§ **WHAT TO PRODUCE**
Reproduce each line of the material exactly, minus any picture.

§ **MATERIAL PROVIDED**
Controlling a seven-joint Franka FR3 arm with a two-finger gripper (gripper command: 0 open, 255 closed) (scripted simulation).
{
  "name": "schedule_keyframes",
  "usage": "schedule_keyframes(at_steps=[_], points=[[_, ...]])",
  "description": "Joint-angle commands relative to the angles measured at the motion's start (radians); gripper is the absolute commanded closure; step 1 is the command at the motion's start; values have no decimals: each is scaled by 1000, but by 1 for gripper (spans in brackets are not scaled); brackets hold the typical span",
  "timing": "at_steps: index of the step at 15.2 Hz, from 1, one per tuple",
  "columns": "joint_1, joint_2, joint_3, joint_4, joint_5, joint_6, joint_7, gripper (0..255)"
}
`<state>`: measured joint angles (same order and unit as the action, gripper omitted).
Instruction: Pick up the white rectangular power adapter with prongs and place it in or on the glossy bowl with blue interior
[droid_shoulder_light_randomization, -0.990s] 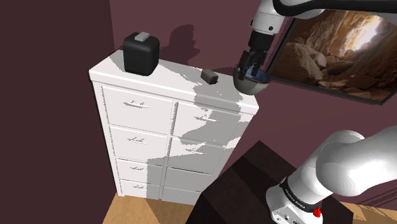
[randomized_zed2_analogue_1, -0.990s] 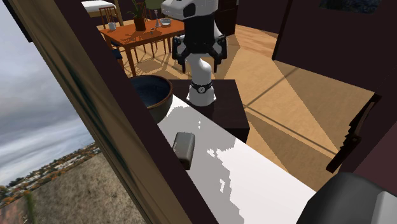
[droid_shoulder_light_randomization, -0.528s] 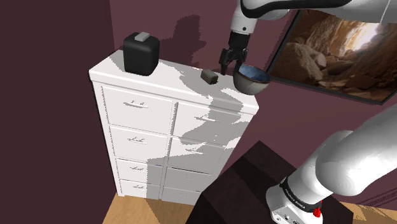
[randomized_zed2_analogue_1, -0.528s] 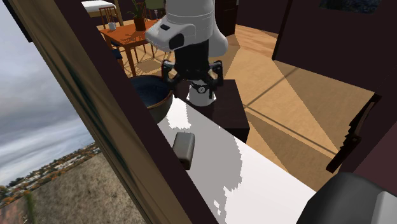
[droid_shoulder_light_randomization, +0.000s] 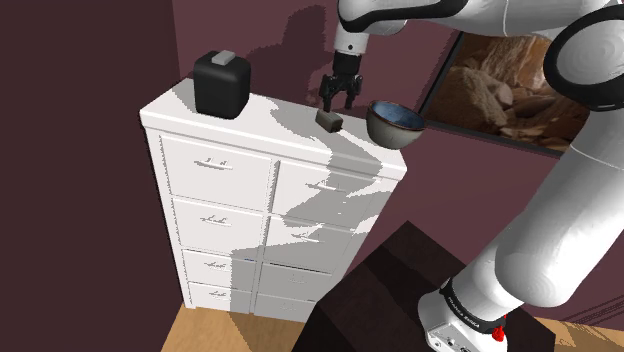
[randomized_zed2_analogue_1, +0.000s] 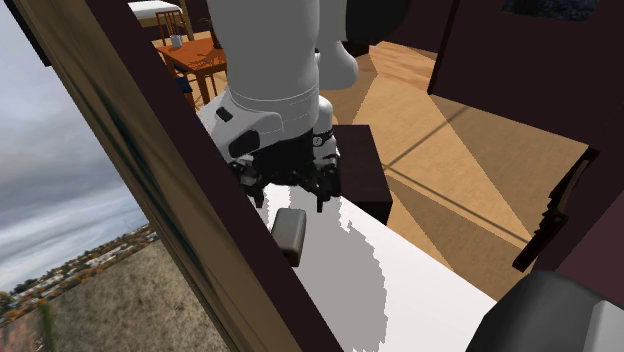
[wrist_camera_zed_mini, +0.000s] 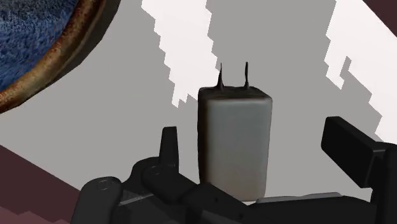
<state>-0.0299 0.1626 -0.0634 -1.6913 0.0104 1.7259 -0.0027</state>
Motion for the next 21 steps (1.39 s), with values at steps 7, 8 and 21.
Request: schedule_keyframes(at_steps=[7,8,21], points=[[-3,65,-2,-12,4,72,1,0],[-3,65,-2,-32,4,93,1,0],[-3,65,-2,-32,4,92,1,255]])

§ **RESULT FOR THIS TASK**
Controlling a seven-joint Franka FR3 arm with a two-finger gripper (gripper command: 0 open, 255 closed) (scripted simulation).
{
  "name": "schedule_keyframes",
  "usage": "schedule_keyframes(at_steps=[_], points=[[_, ...]])",
  "description": "Joint-angle commands relative to the angles measured at the motion's start (radians); gripper is the absolute commanded closure; step 1 is the command at the motion's start; values have no decimals: each is scaled by 1000, but by 1 for gripper (spans in brackets are not scaled); brackets hold the typical span",
  "timing": "at_steps: index of the step at 15.2 Hz, from 1, one per tuple",
  "columns": "joint_1, joint_2, joint_3, joint_4, joint_5, joint_6, joint_7, gripper (0..255)"
}
`<state>`: measured joint angles (same order and unit as the action, gripper omitted).
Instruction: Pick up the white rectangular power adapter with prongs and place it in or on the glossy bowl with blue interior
[droid_shoulder_light_randomization, -0.990s] 
[randomized_zed2_analogue_1, -0.990s] 
[droid_shoulder_light_randomization, -0.528s] 
[randomized_zed2_analogue_1, -0.528s] 
[droid_shoulder_light_randomization, +0.000s] 
[randomized_zed2_analogue_1, +0.000s] 
[wrist_camera_zed_mini, +0.000s] 
<state>-0.0299 0.1626 -0.0634 -1.6913 0.0104 1.7259 -0.0027</state>
Motion for the next 21 steps (1.39 s), with values at steps 7, 8 and 21.
Request: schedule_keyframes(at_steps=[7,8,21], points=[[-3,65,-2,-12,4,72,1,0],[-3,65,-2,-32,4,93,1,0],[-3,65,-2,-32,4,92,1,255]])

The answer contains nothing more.